---------- Supplied data ----------
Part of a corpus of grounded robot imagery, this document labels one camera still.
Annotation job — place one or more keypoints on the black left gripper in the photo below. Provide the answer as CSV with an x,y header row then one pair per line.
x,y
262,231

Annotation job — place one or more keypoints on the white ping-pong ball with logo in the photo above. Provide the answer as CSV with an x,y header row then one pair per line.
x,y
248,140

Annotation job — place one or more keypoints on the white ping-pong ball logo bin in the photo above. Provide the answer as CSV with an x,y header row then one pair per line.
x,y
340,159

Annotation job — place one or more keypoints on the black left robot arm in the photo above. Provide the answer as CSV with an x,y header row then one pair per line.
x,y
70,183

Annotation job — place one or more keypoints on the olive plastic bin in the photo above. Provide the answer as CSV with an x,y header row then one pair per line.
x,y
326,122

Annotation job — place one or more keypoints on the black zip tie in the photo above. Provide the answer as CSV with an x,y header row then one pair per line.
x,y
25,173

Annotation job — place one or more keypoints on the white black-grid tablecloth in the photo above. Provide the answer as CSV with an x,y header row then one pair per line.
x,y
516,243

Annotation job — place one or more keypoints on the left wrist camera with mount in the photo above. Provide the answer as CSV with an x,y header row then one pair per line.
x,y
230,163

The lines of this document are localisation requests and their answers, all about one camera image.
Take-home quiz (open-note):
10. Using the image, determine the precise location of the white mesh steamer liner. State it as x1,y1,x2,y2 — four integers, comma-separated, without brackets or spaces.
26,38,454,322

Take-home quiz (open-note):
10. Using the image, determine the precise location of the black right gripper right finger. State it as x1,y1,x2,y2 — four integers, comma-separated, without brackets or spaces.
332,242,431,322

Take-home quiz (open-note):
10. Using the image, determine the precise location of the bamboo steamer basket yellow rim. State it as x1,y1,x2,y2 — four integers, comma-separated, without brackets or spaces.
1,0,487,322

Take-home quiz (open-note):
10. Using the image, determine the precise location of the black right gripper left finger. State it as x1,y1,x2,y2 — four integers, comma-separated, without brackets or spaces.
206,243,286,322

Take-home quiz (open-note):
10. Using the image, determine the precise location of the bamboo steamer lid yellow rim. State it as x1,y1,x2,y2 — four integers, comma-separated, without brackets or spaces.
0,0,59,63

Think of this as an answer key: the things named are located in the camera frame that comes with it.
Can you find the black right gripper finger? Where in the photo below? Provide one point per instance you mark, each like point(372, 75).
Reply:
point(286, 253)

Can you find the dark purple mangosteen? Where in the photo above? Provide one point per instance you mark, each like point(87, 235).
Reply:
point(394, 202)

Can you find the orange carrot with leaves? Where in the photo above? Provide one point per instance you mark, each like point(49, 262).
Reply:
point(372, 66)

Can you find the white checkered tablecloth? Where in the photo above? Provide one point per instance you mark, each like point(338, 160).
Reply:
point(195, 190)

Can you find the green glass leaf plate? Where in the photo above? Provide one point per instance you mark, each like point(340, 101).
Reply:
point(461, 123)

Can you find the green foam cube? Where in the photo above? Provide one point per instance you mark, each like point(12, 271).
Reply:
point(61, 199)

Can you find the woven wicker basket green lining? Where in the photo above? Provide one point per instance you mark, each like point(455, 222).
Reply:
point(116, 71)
----------
From the line that contains "Can you find the woven" through the final line of the entries above, every line must be reproduced exactly and nothing more.

Can you find the woven wicker basket green lining? Where in the photo above? Provide one point per instance you mark, each like point(455, 222).
Reply:
point(116, 71)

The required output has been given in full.